Nem só de tricanas e de estudantes vive a memória iconográfica de Coimbra. As lavadeiras do Mondego são personagens fundamentais dum passado não muito distante.

Ainda longe, são as alvas e volumosas trouxas de roupa que sobressaem da fila que percorre, ordenada, a ponte improvisada sobre as águas rápidas do Mondego. Anunciada, a recriação do ritual da “barrela” começa com o cortejo animado das mulheres do Rancho Folclórico Rosas do Mondego a improvisarem os passos que, algumas, nunca esqueceram e quase todas recordam com “muitas saudades”.

Aos Palheiros, numa volta do rio junto à praia fluvial, já o rancho de mulheres se apressa nos passos ainda não esquecidos da “barrela” que, não há assim tantas décadas, se assumia como uma das poucas tarefas remuneradas para as mulheres das margens do rio, substituídas depois pelas fábricas e agora pelo desemprego.
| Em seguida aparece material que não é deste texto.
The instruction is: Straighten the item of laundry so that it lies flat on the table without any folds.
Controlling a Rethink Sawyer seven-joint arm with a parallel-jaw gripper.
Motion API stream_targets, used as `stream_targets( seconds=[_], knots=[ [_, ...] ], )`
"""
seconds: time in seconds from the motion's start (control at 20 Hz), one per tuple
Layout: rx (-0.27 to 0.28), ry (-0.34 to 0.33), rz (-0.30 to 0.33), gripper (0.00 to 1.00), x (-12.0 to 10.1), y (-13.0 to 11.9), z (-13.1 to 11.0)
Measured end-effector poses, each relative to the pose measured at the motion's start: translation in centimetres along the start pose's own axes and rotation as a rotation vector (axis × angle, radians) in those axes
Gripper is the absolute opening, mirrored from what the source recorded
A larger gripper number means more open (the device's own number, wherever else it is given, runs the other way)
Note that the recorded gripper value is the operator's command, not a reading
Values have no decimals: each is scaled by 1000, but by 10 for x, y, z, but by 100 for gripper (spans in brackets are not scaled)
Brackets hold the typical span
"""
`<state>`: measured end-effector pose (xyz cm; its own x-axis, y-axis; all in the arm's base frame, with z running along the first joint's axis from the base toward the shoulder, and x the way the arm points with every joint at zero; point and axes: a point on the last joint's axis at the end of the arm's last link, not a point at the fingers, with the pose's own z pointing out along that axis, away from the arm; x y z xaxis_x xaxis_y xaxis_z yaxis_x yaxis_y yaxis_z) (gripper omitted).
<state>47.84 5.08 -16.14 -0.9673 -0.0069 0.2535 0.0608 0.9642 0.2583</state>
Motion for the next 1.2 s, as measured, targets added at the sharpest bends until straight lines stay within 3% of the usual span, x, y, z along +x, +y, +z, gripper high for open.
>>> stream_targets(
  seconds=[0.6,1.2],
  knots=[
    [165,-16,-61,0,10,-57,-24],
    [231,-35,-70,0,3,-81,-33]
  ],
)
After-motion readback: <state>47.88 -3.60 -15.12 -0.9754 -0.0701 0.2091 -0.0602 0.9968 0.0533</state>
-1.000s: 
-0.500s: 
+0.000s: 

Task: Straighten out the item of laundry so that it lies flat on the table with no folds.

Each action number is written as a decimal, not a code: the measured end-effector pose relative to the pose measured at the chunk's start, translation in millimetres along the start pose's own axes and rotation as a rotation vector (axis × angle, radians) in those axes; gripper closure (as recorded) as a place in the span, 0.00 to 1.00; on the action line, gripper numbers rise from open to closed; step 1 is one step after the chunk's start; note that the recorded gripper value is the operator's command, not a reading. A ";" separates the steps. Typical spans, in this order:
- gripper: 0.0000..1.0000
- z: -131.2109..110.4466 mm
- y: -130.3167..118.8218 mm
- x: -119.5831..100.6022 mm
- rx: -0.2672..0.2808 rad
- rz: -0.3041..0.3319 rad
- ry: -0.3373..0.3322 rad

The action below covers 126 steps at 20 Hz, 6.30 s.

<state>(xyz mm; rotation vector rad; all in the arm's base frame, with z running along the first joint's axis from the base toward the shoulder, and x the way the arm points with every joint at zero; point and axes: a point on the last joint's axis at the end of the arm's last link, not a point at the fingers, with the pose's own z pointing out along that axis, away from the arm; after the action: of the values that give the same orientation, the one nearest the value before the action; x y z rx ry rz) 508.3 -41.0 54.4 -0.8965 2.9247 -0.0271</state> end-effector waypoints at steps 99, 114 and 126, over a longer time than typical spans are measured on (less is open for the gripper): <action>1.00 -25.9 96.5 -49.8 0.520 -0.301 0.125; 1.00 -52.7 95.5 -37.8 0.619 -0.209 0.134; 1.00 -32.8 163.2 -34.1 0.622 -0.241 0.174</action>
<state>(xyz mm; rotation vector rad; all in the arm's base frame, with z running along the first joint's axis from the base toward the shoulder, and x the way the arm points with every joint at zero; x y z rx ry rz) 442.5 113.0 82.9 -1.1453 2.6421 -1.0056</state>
Sob o sol escaldante de um fim de tarde que mais parece pico da manhã, o apelo da água, irresistível, acontece. Mergulhadas as peças de roupa na corrente mais mansa da margem, já se prepara a “barrela”: numa estrutura de madeira, empilham-se as camadas feitas de lençóis, camisas, atoalhados e coisas miúdas, depois seladas com uma grossa camada de cinza.

Então, de uma grande panela de ferro, retiram-se caçoilos de água fervente a que se junta sabão azul. Objectivo, “rematar” a operação que leva a noite inteira e será retomada, como outrora era, na manhã seguinte, assim o sol (ou a chuva) permitisse a “cora” que melhor alvura devolvesse à roupa.

Mergulhada de novo na água corrente do Mondego, era depois na areia que se espalhava a secar a brancura da trouxa que havia de ser devolvida, imaculada e a cheirar a ar puro, às senhoras da cidade.

A atestar o “genuíno” da recriação, as tendas improvisadas na areia, agora cobertas de panos coloridos, então de ramos verdes de salgueiro, haviam de acomodar, durante a noite, o rancho de mulheres e dos filhos que as acompanhavam, sempre, depois da escola.

Mas, antes ainda, agora como antigamente, o jantar típico da “barrela”: a acompanhar o bacalhau assado na brasa, as sopas ferventes, feitas num caçoilo de barro, com broa de milho a que se junta um caldo de feijão com couve, tudo regado com um fio de azeite e posto ao lume, a apurar.

A todos os que, sábado, assistiram à recriação organizada pela Associação Desportiva e Recreativa de Casal da Misarela, Vale-de-Canas, Barca e Ribeira, com o Rancho Folclórico Rosas do Mondego, foi Maia Augusta Rodrigues – 64 anos dinâmicos, 30 dos quais passados como lavadeira no Mondego –, quem serviu de guia e “intérprete”. Ou não tivesse ela passado metade da sua vida a lavar a roupa toda do Colégio Progresso, à Rua dos Coutinhos, e até a do Hotel Astória, quando as “máquinas” não davam conta do recado.

Já Hermínia Reis não foi lavadeira. Mas é filha e irmã de lavadeiras. Por isso, recordou com uma saudade toda especial os dias e as noites no areal, numa meninice toda passada junto ao rio. No seu caso, um pouco acima da Barca dos Palheiros, onde aconteceu a recriação, mais exactamente no Bico da Areia, Casal da Misarela.

Que o rio, naquele tempo, estava juncado de sítios para as “barrelas”, cada lugar com o seu e cada lavadeira com um quinhão de água e areal.